Operating with a high degree of autonomy, you will lead cross-functional technical initiatives, drive architectural decisions, and pioneer how we use AI to enrich data, automate pipelines, and improve data quality. You will mentor senior and mid-level engineers, raising the technical bar for the entire team while expanding DISQO's technical depth across big data systems, cloud infrastructure, and applied AI.
What you will do:
Architect and Lead: Design, build, and maintain highly scalable, fault-tolerant data pipelines using expert-level Scala and Apache Spark.
Gen AI Integration: Pioneer the use of Generative AI within our data ecosystem—incorporating LLMs to enrich datasets, extract value from unstructured data, automate metadata generation, and build intelligent data products.
Cross-Functional Strategy: Partner with Product and Engineering leadership to translate complex business requirements into forward-looking data and AI-augmented architectures.
Optimize Systems: Architect and aggressively optimize large-scale ETL/ELT workflows. Dive deep into Spark internals to resolve complex performance bottlenecks, memory issues, and data skew.
Modern AI Tooling: Implement and manage infrastructure to support AI integration, including vector databases, embeddings pipelines, and Retrieval-Augmented Generation (RAG) architectures.
Set the Standard: Write clean, highly optimized, and maintainable code, while establishing standards for code quality, testing, and system architecture across the organization.
Ensure Operational Excellence: Champion data quality, observability, and system health to consistently meet enterprise SLAs and customer commitments.
Mentorship: Actively mentor engineers, lead technical design reviews, and foster a culture of continuous learning and technical rigor.
What we're looking for:
8+ years of experience building, architecting, and supporting complex production data pipelines, distributed systems, and backend infrastructure.
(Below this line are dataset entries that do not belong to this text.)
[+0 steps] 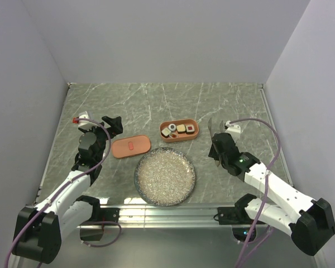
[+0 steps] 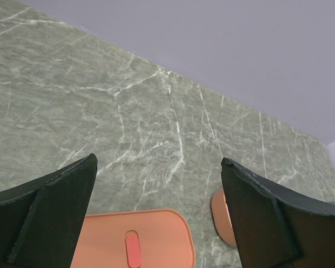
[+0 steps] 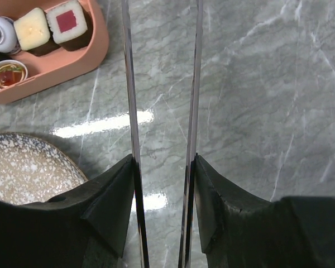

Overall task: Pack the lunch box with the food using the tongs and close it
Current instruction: Put down the clamp

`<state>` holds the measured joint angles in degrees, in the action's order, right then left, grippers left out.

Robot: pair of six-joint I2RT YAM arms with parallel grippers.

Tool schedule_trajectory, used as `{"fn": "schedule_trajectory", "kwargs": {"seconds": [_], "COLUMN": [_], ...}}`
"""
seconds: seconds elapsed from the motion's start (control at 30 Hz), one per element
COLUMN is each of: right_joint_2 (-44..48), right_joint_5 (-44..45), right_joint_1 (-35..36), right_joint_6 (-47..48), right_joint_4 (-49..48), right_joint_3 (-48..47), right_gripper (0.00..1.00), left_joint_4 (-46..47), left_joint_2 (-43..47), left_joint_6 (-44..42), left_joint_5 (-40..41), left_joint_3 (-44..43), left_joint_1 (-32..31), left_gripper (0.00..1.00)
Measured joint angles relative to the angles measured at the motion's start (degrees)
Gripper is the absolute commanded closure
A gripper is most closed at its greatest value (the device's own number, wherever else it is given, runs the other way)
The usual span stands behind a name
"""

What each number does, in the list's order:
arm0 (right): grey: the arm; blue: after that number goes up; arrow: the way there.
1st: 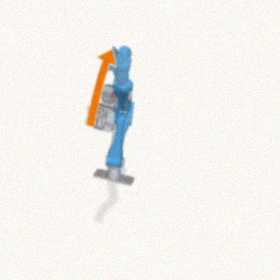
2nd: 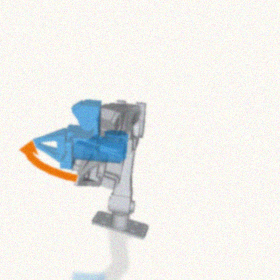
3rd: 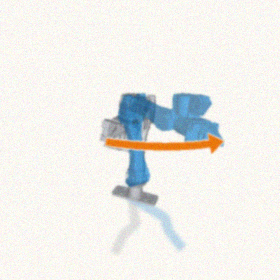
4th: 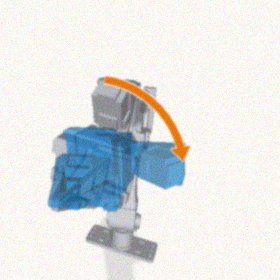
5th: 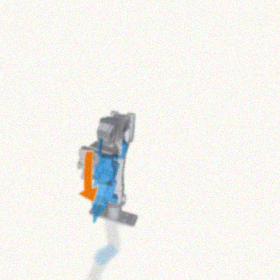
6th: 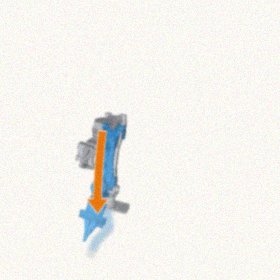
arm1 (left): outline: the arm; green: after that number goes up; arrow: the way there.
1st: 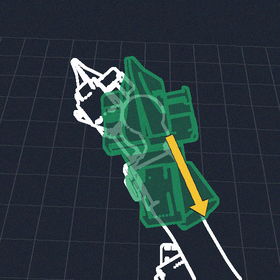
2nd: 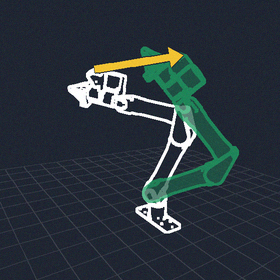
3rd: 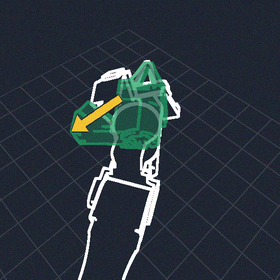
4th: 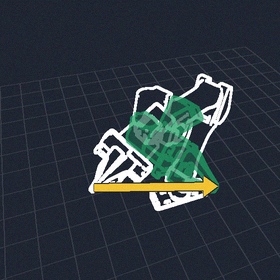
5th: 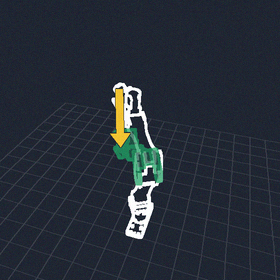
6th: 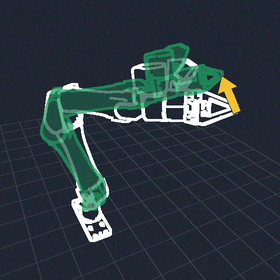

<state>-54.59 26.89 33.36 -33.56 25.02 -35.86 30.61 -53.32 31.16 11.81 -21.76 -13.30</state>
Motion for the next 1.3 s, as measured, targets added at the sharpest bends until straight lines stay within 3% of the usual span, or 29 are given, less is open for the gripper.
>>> {"fn": "schedule_trajectory", "kwargs": {"seconds": [0.57,1.07,1.3], "right_joint_2": [-6.5,-17.7,-16.8], "right_joint_5": [-2.0,-1.6,-1.4], "right_joint_1": [0.7,11.8,12.4], "right_joint_6": [-6.2,-15.8,-17.5], "right_joint_4": [1.6,9.8,10.6], "right_joint_3": [2.6,2.2,2.2], "right_gripper": [0.49,0.49,0.45], "left_joint_4": [0.0,0.0,0.0], "left_joint_2": [1.1,1.0,1.0], "left_joint_6": [0.0,0.0,0.0], "left_joint_5": [0.0,0.0,0.0], "left_joint_3": [0.0,0.0,0.0], "left_joint_1": [0.0,0.0,0.0], "left_gripper": [0.01,0.01,0.01]}}
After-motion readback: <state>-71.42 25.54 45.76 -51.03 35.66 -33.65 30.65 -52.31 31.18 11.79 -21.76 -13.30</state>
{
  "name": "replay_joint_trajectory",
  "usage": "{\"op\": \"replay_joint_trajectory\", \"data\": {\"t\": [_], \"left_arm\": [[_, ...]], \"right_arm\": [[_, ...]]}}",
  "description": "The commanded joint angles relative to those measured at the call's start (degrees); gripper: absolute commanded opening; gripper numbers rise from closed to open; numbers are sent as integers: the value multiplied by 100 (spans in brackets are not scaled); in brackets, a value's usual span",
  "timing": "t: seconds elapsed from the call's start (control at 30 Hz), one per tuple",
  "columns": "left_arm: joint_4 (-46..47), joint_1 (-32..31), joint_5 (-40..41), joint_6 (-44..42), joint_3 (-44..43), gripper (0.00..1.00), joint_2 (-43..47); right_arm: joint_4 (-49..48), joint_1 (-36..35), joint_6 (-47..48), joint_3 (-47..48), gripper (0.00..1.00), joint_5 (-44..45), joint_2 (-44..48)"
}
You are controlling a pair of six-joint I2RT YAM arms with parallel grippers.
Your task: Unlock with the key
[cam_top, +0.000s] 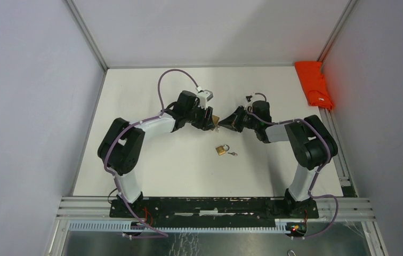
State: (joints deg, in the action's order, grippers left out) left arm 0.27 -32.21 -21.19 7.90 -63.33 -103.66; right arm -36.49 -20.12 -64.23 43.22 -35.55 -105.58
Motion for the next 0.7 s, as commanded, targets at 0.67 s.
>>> {"op": "replay_joint_trajectory", "data": {"t": [0.67], "left_arm": [[914,-234,65,190,-256,2,1221]], "right_arm": [[908,-351,329,129,0,277,-285]]}}
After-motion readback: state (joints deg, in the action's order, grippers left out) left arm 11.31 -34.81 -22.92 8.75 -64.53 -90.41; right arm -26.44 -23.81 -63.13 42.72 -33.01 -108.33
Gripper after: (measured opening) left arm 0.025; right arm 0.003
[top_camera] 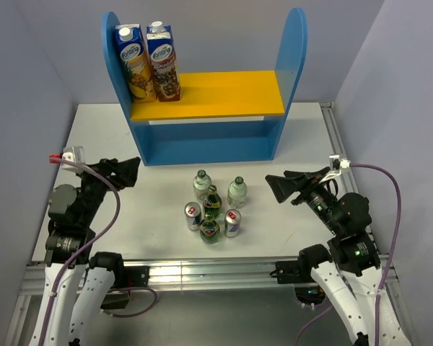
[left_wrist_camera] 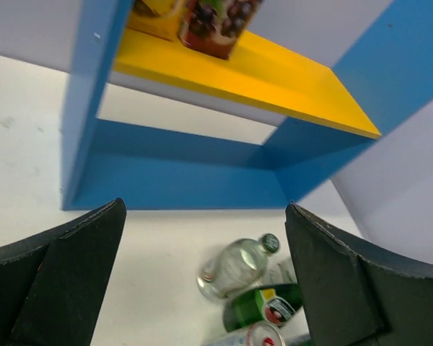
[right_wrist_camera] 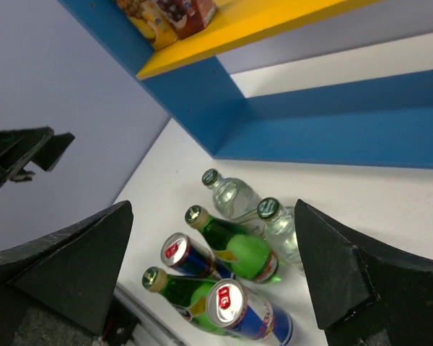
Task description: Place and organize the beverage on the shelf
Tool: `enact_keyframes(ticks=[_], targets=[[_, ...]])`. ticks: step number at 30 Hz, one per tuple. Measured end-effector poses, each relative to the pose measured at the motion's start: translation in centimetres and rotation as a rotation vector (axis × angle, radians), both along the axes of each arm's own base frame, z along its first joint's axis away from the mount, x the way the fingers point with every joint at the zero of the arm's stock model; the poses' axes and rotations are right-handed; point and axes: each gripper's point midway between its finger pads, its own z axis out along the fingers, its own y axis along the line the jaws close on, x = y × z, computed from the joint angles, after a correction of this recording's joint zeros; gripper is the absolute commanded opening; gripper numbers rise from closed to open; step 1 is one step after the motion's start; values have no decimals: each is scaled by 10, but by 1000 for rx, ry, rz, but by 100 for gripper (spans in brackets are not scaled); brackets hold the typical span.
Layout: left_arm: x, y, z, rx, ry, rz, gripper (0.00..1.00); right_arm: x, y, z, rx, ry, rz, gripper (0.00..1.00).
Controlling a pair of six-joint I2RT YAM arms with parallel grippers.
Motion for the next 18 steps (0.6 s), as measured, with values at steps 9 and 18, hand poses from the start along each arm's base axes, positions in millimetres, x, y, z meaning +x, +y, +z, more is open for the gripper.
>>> enact_keyframes(ticks=[9, 18], targets=[[13, 20, -25, 79, 89, 111, 99, 1, 48, -58, -159, 227, 21, 100], [12, 26, -28, 98, 99, 136, 99, -2, 65, -117, -464, 311, -216, 100]])
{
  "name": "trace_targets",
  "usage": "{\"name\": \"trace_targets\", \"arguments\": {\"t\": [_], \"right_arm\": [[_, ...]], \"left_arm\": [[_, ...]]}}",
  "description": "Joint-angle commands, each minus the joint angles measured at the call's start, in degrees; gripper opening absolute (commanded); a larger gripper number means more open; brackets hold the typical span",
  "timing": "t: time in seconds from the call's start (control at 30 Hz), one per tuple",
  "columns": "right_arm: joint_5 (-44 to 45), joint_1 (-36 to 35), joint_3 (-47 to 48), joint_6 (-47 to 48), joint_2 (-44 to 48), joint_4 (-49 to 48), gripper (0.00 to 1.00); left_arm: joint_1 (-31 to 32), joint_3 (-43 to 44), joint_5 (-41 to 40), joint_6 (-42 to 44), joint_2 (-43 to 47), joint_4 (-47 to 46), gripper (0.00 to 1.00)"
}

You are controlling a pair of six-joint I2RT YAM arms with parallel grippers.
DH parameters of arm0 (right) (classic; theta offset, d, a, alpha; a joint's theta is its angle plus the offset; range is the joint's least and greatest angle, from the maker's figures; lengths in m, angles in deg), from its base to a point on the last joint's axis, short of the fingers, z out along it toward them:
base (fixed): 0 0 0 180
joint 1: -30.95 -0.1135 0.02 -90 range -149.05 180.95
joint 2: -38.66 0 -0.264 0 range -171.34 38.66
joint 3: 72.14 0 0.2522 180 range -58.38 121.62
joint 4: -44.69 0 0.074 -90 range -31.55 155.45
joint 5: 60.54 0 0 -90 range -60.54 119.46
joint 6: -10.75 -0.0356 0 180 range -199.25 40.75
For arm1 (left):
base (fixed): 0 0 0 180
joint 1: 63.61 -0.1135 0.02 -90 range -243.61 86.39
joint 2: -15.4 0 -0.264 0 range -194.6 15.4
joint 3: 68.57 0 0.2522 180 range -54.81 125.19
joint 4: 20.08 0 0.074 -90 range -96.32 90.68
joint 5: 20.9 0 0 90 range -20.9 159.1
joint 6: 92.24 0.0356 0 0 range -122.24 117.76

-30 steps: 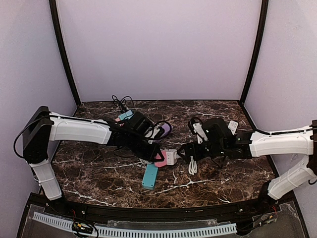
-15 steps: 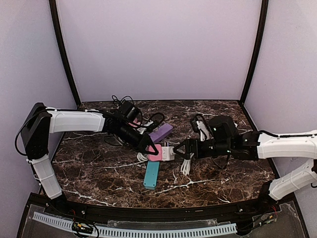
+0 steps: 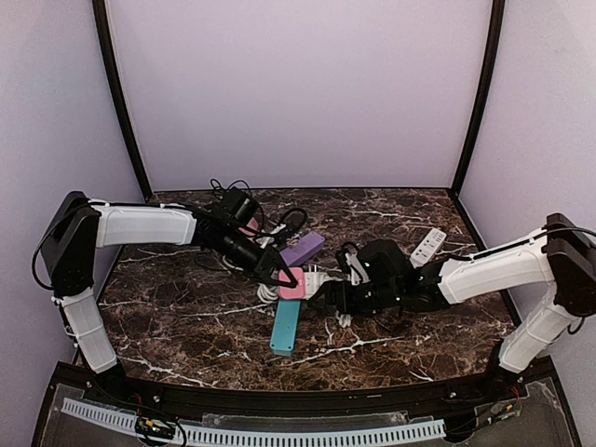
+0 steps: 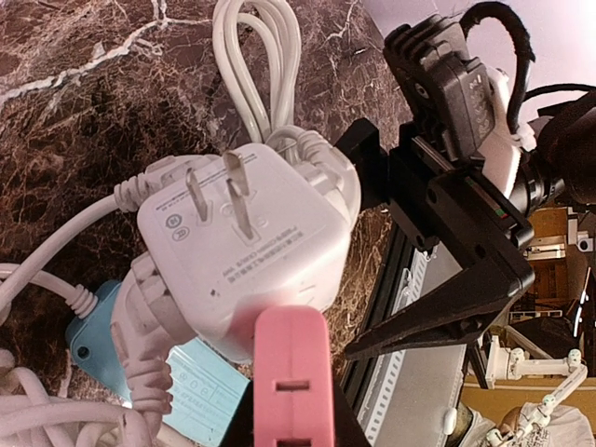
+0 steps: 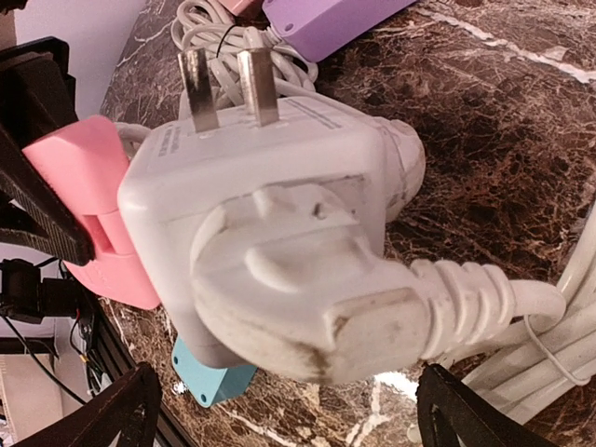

Expert-Level Scala & Spark: Deep, hands-on expertise in Scala and Apache Spark. You must understand Spark internals, query plans, memory management, and advanced performance tuning for massive-scale batch processing.
Applied Generative AI Experience: Proven experience integrating Gen AI / LLMs (e.g., OpenAI APIs, Anthropic, Bedrock) into data products or data engineering workflows. Hands on experience developing with AI dev tools such as Claude code, etc
Strong Python Skills: Proficiency in Python specifically to interface with modern AI ecosystems, data APIs, and orchestration tools.
Cloud Mastery: Extensive architectural experience within the AWS ecosystem (EMR, Glue, Athena, S3, Bedrock, etc.).
Core Data Foundations: Deep understanding of advanced ETL/ELT concepts, complex data modeling, and performance-tuning SQL.
Orchestration: Expert-level experience with workflow orchestration tools such as Airflow.
Leadership: Proven track record of leading technical initiatives, making architectural decisions, and mentoring teams in an agile, fast-moving environment.
Nice to have:
Experience with Snowflake or other modern cloud data warehouses.
Deep exposure to streaming or real-time event processing (Kafka, Flink, Kinesis, etc.).
Experience utilizing AI for automated data observability, anomaly detection, or data quality tooling.
Background in ad tech, measurement, attribution modeling, or specialized analytics platforms.
Why DISQO?
Lead the architecture of intelligent data products that directly influence how the world's top brands measure advertising impact.
Work with bleeding-edge data and Gen AI infrastructure at a highly meaningful scale.
Shape the technical culture and elevate a talented engineering organization while owning massive-scale production systems.